Dr. Pamela Douglas
Professor Computational Neuroscience in Los Angeles, CA
Dr. Pamela Douglas's expertise has been featured in workshops and presentations, several on YouTube. She has collaborated with esteemed institutions and organizations such as the Biomedical Science Research and Training Centre, Cosyne Talks, the Institute for Pure & Applied Mathematics, and the National Institutes of Health Center for Multimodal Neuroimaging. Through these partnerships, she has contributed to the dissemination of cutting-edge research and the advancement of knowledge in neuroscience. Dr. Douglas's work expands our understanding of the brain and serves as a catalyst for progress in artificial intelligence, generative models, and functional MRI. Her speaking engagements and collaborations demonstrate her commitment to sharing insights, fostering interdisciplinary dialogue, and inspiring advancements in the scientific community. Pamela Douglas's interests lie in the fascinating realm of computational neuroscience, where she explores the brain's remarkable ability to organize itself and generate 1/f spectral rhythms that mirror the surrounding environment.

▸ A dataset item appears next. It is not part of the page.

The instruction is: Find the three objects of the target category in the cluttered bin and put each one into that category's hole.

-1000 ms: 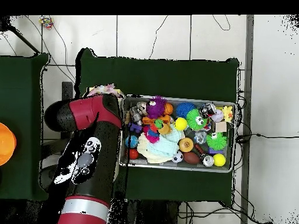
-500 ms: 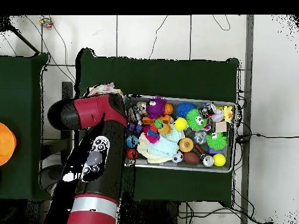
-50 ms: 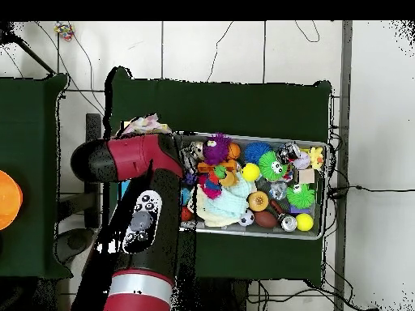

Her research suggests that this mirroring function optimises learning capabilities while reducing the brain's energy requirements for modelling the environment.
Douglas has employed various empirical data collection methods throughout her career, including transcranial ultrasound, functional magnetic resonance imaging (fMRI), and electroencephalography (EEG). Combining these datasets, she creates cognitive computational models that enable a deeper understanding of brain function. Additionally, she applies pattern classification tools to evaluate representational patterns in fMRI data, utilizing decoding frameworks as parameters for analysis. In addition to her groundbreaking research, Dr. Pamela actively shares knowledge and advancements with her peers through speaking engagements and lectures. She has dedicated significant time to educating others on topics such as artificial intelligence, generative models, functional MRI, and other areas of neuroscience. Some notable speaking engagements she has participated in include "Explainable AI in Neuro-Imaging: Challenges and Future Directions" and "Beyond Linear Decoding: Introduction to Deep Learning Methods."